Montréal a été bon pour la famille Catania. La firme Construction Frank Catania, qui a liens controversés avec la Société d'habitation et de développement de Montréal (SHDM), a reçu pour plus de 100 millions de dollars en contrats de la Ville de Montréal depuis l'an 2000.

 C'est ce que révèle un survol des résolutions adoptées par le conseil municipal de Montréal, qui détaillent une trentaine de contrats accordés à la firme fondée en 1987 par Frank Catania. Ce dernier a récemment cédé la direction de la firme de 125 employés à son fils, Paolo.Construction Frank Catania, de Brossard, a conclu avec la SHDM une série d'ententes contestées au sujet du Faubourg Contrecoeur, un complexe d'habitation de 1800 logements dans l'est de Montréal.
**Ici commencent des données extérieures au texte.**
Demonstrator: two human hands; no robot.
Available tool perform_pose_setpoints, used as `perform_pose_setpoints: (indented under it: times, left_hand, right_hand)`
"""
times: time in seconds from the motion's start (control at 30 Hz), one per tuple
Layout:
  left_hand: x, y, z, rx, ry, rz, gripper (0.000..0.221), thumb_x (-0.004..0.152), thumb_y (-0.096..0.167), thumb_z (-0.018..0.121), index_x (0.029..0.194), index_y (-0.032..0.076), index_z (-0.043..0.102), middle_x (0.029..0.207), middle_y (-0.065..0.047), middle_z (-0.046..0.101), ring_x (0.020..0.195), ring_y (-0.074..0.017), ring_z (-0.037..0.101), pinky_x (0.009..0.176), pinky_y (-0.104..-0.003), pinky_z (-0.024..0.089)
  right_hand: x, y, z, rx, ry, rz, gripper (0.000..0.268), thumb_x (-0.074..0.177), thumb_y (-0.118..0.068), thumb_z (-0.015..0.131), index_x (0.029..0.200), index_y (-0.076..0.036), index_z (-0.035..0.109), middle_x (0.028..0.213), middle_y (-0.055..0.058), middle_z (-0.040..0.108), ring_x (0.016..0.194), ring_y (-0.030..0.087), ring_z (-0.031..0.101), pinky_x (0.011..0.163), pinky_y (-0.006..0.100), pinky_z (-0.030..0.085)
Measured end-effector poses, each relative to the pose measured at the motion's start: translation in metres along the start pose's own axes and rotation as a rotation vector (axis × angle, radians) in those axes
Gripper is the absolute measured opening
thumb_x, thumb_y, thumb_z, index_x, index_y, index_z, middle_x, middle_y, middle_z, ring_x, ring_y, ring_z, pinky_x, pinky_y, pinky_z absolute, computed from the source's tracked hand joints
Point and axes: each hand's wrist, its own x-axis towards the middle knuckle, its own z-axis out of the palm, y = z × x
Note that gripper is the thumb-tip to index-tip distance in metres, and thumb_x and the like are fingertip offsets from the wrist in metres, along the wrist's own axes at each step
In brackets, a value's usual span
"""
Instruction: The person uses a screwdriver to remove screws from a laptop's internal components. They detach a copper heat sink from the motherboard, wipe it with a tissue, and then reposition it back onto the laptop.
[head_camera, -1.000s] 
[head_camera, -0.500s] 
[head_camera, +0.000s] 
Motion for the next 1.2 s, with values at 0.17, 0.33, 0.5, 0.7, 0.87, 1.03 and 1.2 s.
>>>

Le 10 octobre, jour où La Presse a révélé les conditions de la vente du terrain de 38 hectares à Catania, le directeur de la SHDM, Martial Fillion, a été suspendu. Une enquête des vérificateurs internes de la SHDM cherche à savoir si M. Fillion n'a pas favorisé de façon indue le promoteur Frank Catania dans le projet du Faubourg Contrecoeur.

D'autres enquêtes ont été ouvertes à la Ville de Montréal sur la série de transactions.
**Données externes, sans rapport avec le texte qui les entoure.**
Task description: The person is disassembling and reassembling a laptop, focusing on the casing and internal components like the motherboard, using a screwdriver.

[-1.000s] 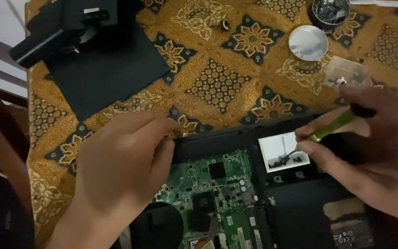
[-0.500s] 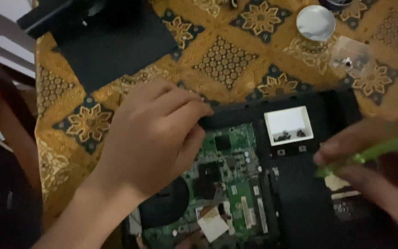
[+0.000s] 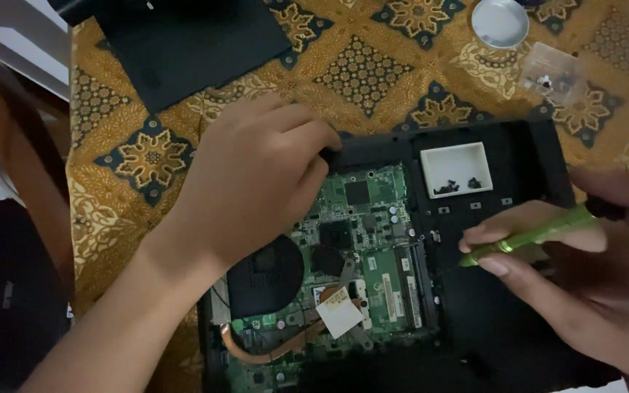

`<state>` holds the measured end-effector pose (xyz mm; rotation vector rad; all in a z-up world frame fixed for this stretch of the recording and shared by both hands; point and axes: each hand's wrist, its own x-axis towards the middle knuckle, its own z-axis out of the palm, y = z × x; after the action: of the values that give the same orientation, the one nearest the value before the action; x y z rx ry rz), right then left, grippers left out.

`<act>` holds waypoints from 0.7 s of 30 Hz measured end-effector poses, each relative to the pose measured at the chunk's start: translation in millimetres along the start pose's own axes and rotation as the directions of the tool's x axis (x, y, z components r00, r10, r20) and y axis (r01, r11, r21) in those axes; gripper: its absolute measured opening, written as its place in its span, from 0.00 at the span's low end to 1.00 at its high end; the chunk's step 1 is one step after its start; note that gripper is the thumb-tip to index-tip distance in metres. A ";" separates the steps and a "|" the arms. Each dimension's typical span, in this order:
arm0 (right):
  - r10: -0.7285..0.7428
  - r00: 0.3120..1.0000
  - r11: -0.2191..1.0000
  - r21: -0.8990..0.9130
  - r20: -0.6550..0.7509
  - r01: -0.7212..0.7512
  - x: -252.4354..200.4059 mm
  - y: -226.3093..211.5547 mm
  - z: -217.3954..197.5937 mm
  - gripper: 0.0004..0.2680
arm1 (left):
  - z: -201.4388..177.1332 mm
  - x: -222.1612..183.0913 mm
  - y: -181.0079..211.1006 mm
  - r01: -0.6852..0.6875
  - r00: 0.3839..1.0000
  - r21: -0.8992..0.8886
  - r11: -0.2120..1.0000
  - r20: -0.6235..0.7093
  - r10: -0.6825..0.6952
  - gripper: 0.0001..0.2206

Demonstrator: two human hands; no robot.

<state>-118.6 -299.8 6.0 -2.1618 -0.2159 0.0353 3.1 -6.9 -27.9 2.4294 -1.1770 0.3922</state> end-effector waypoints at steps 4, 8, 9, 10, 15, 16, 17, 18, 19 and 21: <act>-0.053 0.998 0.967 -0.247 0.027 0.058 0.6 2.3 3.6 0.16 | 1.3 -1.0 -1.4 -0.021 1.000 0.006 1.000 -0.016 0.021 0.04; -0.031 0.995 0.999 0.033 0.093 0.028 -10.2 22.9 -2.3 0.26 | 2.9 -0.7 -2.8 -0.021 0.999 0.004 1.000 -0.026 0.022 0.05; -0.030 0.995 0.999 0.031 0.093 0.027 -10.8 20.5 -1.2 0.26 | 2.7 -0.5 -2.7 -0.022 0.999 0.003 1.000 -0.027 0.022 0.05; 0.014 0.997 0.999 0.049 0.074 -0.018 -11.0 18.0 -0.3 0.25 | 2.4 -0.2 -2.8 -0.022 1.000 0.010 1.000 -0.023 0.022 0.05; 0.122 0.990 0.945 -0.315 0.076 -0.092 -8.4 19.5 -2.8 0.13 | 1.5 -0.4 -2.5 -0.029 0.999 0.005 1.000 -0.029 0.030 0.05; 0.145 0.987 0.896 -0.434 0.076 -0.098 -8.0 20.5 -3.7 0.10 | 1.9 -0.6 -2.4 -0.031 0.999 0.020 0.999 -0.033 0.032 0.05; 0.167 0.983 0.832 -0.546 0.074 -0.101 -7.6 21.5 -4.6 0.09 | 2.3 -0.6 -2.2 -0.033 0.999 0.035 0.999 -0.038 0.035 0.06; 0.167 0.983 0.832 -0.546 0.075 -0.099 -9.2 21.0 -0.7 0.09 | 2.0 -0.8 -2.1 -0.032 0.999 0.035 0.999 -0.038 0.033 0.06; 0.169 0.985 0.930 -0.336 0.033 -0.149 -10.8 20.4 3.1 0.14 | 1.7 -0.7 -2.0 -0.034 0.999 0.025 0.999 -0.041 0.035 0.05; 0.184 0.983 0.977 -0.107 -0.008 -0.184 -10.7 16.5 6.4 0.23 | 2.1 -0.6 -2.0 -0.038 0.998 0.013 0.999 -0.044 0.039 0.05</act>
<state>-127.4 -305.5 -11.8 -2.2830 -0.0178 0.1341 4.4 -6.5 -30.5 2.3988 -1.2075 0.4636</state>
En survolant les documents, La Presse a pu compter 98,4 millions de dollars en contrats accordés à Construction Frank Catania depuis le 1er janvier 2002. (Cette date est celle des fusions municipales décrétées par le gouvernement provincial ; le registre des résolutions municipales accordant les contrats de la «nouvelle Ville de Montréal» commence à cette date.)

Mais avant 2002, la firme avait reçu d'autres contrats valant des millions de la part de l'administration municipale de Montréal.

«La Ville de Montréal est un client important, elle doit représenter en moyenne entre 30 % et 35 % de nos revenus annuels», a dit hier André Fortin, vice-président aux finances de Construction Frank Catania. Cette proportion des revenus était à peu près la même dès les années 90, à l'époque où la firme était plus petite et où ses revenus tournaient autour de 5 ou 10 millions par année : «Aujourd'hui, nos revenus annuels dépassent 100 millions», a dit M. Fortin, qui travaille pour la firme depuis 2003.

Gestionnaire de projets

Le travail que Montréal a confié à Catania est varié. La firme a été le plus bas soumissionnaire et a obtenu de nombreux contrats d'infrastructures (réseau d'eau, égouts, asphalte et béton).

Par exemple, la firme a décroché un contrat de 10,3 millions en 2007 et 2008 pour la réfection du boulevard Saint-Laurent entre les rues Sherbrooke et Duluth. L'ouvrage comprenait la chaussée, les trottoirs, une ligne de haute tension, l'éclairage, la signalisation et le mobilier urbain.

Selon M. Fortin, Construction Frank Catania emploie des ingénieurs et trois équipes de construction, mais la firme est essentiellement un gestionnaire de projet qui gère de nombreux sous-traitants spécialisés.

Le contrat controversé de 15,5 millions pour le projet Contrecoeur n'est pas le plus important que la SHDL ait confié à Catania.

La firme a aussi obtenu plusieurs contrats importants sur les diverses usines de traitement d'eau de Montréal. Par exemple, elle s'est vu confier un contrat de 16,2 millions au mois d'avril dernier pour la construction d'un nouveau réservoir à l'usine d'eau potable de Pierrefonds.

Construction Frank Catania a été le plus bas soumissionnaire parmi les 10 entreprises qui ont répondu à l'appel d'offres. La firme avait proposé un prix de 16,5 millions.

Un cousin Catania

Une autre firme appartenant à un membre de la famille Catania, Les Entreprises Catcan inc., de Saint-Léonard, avait soumis une proposition de 17,8 millions et n'avait pas été retenue.

Curieusement, les deux firmes ont comme président un Paolo Catania, mais il ne s'agit pas du même homme.

«Nous sommes cousins, nos pères étaient frères. Mais les deux compagnies n'ont absolument aucun lien d'affaires. Ça fait longtemps que c'est seulement de la famille», a dit Paolo Catania, le président de Catcan. Les deux cousins ont été baptisés du nom de leur grand-père paternel.

André Fortin, le vice-président de Construction Frank Catania, affirme aussi que les deux firmes sont indépendantes.

Mais Catcan aussi se débrouille très bien avec les contrats de la Ville de Montréal. Les résolutions adoptées par divers arrondissements de Montréal montrent que Catcan a obtenu des dizaines de contrats valant des millions de dollars depuis 2002.